His reply? “All of them.”

“So it doesn’t seem to me that society believes we matter enough to invest in educating children of color equally.” Recalling everything I know about racism in America I continue. “Some schools in wealthier, and often more Caucasian areas, have computers in the back of kindergarten classrooms, but in other districts, teachers photocopy excerpts from textbooks or spend their hard-earned cash buying pencils and trying to provide for their students’ basic educational needs.

We have a legal system that lets people like Brock Turner out after a couple of months in jail for raping an intoxicated woman because they worried for his future more than they cared about his victim. Cory Batey was a 19-year-old African American football player at Vanderbilt. He raped an unconscious woman just like Brock Turner and he was sentenced to 15-25 years in prison. If you’re African American you’re more likely to be arrested. You’re more likely to get a harsher sentence than a Caucasian person who has committed the same crime. You’re far more likely to be shot by police or suffer from brutality as well. Don’t believe me, do your own research. Countless studies, justice department investigations, and reputable news sources have confirmed these facts. Hell, people of color have been protesting racism in America for generations. Did you miss the memo on that?”

“No,” he says.

“To say, ‘All Lives Matter,’ to counteract, dismiss, and silence a group of people who have suffered too long, is awful. You walk around saying ‘Blue Lives Matter’ with pride but have an issue with the phrase ‘Black Lives Matter.’ That makes me think it’s the darker color that you take issue with. That will never be okay with me.”
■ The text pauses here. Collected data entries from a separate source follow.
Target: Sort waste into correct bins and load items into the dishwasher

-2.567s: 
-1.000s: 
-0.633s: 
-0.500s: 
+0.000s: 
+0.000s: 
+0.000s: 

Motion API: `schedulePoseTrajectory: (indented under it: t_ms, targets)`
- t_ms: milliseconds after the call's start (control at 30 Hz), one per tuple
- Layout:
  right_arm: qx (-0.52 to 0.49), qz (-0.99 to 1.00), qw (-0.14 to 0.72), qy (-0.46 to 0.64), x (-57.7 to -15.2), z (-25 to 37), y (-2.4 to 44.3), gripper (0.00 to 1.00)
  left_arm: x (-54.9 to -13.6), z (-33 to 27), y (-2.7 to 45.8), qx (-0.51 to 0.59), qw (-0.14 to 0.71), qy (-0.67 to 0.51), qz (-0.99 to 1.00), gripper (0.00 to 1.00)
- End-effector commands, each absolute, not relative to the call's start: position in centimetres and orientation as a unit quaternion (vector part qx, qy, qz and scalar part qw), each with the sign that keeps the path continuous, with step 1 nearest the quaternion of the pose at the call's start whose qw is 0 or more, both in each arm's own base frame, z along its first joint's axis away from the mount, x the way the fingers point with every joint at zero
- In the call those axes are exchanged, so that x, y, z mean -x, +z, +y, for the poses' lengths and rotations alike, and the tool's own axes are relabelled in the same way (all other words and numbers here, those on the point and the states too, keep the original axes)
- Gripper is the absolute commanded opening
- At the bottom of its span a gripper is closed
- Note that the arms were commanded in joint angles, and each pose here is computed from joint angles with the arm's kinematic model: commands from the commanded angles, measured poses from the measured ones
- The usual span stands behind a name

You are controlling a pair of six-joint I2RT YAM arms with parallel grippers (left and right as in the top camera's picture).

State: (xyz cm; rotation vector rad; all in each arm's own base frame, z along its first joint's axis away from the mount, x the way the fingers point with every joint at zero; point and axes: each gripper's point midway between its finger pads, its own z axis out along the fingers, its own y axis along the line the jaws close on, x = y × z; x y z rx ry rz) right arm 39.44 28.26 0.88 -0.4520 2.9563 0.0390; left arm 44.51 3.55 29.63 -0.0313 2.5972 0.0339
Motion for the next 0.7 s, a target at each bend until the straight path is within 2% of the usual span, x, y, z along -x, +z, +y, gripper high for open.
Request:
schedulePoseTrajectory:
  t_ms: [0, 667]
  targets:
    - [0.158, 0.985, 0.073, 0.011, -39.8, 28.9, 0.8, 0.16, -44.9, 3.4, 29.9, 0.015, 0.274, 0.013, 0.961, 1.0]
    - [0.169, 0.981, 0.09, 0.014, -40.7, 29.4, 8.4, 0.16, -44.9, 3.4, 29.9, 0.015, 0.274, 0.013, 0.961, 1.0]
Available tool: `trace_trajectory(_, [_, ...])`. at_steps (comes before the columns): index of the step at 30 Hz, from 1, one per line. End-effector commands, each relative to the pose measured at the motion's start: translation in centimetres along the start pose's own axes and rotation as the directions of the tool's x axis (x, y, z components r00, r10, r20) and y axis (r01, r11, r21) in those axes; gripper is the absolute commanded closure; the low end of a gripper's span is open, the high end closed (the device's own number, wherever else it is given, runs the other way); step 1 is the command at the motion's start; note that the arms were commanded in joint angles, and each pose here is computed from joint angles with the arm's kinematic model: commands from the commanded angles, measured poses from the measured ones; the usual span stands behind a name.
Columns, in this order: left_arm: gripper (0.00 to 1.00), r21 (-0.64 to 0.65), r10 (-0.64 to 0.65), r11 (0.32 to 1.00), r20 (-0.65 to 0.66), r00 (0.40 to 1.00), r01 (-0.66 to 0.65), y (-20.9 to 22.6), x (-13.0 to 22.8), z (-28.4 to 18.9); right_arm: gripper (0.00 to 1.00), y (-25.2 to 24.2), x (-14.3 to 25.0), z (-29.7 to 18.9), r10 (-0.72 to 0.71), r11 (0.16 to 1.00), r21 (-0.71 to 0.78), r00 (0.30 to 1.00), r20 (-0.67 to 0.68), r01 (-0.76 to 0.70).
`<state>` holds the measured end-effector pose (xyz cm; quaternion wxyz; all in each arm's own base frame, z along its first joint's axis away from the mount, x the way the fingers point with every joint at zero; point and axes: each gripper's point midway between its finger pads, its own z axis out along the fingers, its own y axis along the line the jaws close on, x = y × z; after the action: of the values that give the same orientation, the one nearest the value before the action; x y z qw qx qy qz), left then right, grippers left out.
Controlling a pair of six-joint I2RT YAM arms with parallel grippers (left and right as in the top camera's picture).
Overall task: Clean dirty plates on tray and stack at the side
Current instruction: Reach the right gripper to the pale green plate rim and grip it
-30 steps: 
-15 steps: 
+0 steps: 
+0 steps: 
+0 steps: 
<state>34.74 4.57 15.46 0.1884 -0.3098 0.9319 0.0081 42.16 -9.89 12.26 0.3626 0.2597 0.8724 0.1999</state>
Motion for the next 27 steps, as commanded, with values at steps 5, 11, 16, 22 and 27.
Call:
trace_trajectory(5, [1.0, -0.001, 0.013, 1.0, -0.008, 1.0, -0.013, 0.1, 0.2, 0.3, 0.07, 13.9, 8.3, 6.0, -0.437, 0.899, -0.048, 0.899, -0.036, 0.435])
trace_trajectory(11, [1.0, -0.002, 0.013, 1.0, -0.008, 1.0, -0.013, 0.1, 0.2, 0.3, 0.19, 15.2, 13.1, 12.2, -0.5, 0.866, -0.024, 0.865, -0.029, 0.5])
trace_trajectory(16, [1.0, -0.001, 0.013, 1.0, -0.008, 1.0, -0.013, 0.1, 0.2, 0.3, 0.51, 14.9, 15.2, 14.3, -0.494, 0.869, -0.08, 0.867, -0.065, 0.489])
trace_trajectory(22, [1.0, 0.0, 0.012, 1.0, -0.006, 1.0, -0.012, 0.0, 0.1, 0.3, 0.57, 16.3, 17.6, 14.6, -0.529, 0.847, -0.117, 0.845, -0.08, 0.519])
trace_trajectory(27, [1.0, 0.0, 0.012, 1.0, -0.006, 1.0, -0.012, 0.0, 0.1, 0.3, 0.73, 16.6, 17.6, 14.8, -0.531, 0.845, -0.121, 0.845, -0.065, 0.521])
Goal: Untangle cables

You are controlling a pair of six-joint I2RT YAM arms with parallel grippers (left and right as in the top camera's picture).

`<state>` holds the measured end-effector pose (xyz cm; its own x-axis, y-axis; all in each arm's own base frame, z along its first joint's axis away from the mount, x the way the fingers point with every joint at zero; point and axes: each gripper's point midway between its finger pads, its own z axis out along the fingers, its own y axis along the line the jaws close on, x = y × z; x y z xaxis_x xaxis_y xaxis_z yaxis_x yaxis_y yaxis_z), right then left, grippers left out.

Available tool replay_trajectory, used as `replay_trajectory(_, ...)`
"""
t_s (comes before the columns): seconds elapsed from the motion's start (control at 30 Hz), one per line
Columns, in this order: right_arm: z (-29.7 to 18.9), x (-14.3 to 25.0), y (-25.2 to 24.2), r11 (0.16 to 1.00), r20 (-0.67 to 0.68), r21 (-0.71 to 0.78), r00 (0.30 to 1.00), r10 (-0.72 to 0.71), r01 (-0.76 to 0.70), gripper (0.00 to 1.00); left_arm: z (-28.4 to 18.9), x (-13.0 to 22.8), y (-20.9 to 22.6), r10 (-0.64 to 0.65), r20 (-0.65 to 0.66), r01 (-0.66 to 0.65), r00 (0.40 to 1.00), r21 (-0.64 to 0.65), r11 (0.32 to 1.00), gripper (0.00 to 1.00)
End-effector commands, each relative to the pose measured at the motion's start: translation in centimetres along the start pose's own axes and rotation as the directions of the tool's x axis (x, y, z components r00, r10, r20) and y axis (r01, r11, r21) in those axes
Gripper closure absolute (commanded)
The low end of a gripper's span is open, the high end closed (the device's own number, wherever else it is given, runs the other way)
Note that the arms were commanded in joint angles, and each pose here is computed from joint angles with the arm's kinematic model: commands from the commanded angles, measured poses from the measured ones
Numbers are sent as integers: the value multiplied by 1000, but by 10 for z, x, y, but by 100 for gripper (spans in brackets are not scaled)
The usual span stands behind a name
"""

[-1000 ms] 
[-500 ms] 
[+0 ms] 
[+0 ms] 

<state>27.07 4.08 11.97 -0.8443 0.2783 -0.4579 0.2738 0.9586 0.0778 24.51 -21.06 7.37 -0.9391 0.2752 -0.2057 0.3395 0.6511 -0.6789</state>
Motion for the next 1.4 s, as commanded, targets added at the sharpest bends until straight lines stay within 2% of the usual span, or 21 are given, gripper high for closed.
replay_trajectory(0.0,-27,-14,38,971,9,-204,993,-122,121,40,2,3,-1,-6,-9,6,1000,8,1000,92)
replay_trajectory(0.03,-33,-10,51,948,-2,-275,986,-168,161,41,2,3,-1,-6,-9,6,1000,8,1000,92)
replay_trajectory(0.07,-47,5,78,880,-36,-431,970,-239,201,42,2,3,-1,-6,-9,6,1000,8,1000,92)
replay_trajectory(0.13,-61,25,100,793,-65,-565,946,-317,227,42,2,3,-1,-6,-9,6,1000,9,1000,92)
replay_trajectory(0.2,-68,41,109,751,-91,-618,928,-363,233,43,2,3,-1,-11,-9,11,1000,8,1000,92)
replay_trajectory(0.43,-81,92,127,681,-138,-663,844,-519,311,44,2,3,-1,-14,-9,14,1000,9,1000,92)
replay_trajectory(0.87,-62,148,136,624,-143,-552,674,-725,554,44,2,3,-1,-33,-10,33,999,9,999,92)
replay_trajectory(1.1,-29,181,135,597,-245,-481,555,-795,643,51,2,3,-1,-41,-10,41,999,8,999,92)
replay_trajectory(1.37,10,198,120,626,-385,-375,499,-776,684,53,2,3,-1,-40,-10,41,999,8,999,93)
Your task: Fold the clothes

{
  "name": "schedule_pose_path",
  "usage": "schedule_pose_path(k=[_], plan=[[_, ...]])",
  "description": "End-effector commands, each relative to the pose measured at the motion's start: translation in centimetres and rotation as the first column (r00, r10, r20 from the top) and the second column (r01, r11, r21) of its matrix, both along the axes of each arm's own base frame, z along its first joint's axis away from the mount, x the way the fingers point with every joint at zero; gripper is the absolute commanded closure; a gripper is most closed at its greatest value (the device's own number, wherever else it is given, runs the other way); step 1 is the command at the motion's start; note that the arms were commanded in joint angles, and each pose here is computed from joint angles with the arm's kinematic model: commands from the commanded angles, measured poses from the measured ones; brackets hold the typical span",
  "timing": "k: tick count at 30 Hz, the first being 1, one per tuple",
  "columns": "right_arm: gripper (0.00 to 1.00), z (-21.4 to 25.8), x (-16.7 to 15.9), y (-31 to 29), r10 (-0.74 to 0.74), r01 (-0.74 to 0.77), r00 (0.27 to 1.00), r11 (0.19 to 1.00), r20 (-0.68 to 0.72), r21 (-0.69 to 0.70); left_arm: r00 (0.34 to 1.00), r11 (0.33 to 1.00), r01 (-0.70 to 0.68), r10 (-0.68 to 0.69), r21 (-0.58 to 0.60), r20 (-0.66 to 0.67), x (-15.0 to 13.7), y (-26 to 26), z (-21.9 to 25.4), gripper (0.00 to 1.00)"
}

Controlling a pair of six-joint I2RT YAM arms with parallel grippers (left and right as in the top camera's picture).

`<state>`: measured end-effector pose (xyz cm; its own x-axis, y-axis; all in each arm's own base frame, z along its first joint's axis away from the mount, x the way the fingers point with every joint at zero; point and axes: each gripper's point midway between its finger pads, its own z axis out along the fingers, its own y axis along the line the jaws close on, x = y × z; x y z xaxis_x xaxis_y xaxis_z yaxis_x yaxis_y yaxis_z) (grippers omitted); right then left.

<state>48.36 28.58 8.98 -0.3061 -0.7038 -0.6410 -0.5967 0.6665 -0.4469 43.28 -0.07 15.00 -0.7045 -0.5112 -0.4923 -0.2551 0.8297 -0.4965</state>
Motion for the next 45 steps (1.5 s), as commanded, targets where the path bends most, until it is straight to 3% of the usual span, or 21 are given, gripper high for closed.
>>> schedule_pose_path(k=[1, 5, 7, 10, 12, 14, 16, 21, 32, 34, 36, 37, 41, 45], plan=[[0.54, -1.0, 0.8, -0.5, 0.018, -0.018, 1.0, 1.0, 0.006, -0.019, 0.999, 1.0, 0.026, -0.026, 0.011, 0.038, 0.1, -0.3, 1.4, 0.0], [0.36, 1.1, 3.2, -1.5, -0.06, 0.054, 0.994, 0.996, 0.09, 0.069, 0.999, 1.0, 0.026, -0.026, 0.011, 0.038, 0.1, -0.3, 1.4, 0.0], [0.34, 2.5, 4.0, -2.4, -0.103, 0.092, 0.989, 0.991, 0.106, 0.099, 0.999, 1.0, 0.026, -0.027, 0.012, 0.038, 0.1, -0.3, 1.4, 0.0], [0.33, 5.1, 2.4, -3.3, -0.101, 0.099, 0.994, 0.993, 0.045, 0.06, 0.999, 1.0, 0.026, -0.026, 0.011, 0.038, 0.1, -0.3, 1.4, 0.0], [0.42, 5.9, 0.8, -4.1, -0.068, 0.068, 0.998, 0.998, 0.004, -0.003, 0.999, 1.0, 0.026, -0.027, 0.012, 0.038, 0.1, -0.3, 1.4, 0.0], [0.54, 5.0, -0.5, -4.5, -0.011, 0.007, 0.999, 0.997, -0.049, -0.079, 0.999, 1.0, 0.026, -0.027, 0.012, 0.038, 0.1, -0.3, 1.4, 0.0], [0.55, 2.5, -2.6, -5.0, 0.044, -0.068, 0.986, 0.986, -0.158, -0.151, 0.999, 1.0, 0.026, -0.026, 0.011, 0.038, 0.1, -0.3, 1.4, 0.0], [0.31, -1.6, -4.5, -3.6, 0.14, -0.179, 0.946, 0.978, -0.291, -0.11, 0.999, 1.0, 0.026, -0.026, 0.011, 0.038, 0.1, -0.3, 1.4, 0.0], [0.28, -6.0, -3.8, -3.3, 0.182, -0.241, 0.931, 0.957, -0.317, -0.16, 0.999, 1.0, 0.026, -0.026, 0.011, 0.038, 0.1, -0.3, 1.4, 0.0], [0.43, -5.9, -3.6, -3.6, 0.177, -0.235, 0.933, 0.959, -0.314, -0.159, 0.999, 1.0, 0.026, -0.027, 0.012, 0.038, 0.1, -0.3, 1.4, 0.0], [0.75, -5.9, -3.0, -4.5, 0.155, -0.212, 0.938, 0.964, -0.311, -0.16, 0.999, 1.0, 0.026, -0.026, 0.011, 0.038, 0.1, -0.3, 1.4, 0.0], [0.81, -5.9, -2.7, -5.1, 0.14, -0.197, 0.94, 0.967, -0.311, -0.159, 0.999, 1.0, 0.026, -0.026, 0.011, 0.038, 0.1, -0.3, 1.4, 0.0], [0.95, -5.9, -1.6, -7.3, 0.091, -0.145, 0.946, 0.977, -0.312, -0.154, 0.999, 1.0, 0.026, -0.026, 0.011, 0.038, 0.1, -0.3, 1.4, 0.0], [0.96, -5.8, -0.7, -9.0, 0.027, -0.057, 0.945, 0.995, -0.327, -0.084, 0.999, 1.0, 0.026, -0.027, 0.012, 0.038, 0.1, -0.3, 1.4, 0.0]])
Then it dawns on me—my ex-husband hasn’t had much experience with racism. So I try to be patient and enlighten him.

The reality is that most white people don’t have to fear their children being stopped and frisked or targeted for their color. They don’t have to tell their sons that most police officers are good and are more than willing to protect and serve all of us. Yet they still have to be guarded and careful because some police officers may fear them or suspect them because of biases they have about their skin color. They don’t have to teach their sons to move slowly and announce that they wish to get their driver’s license from their pocket at a traffic stop so that they don’t get shot or become a victim of police brutality. Why is that?

Because America knows that white people matter.

My greatest wish is that all of America becomes aware that people of color matter too. That we, as the great nation I truly believe we are, educate ourselves on the problems facing people of color, and acknowledge and change the gross disparity and mistreatment that POC have faced historically and today. America needs to realize that racism affects children, soldiers, veterans, citizens, and patriots just because of the color of their skin. It’s wrong. People of all colors fight to defend this country and people of all colors should be given equal opportunity within it. That belief is why Martin Luther King Jr. marched, and why Colin Kaepernick and Megan Rapinoe kneel to take a stand and say that Black Lives matter too. The question isn’t should we say Black Lives Matter. The real question is, when will we stop having to?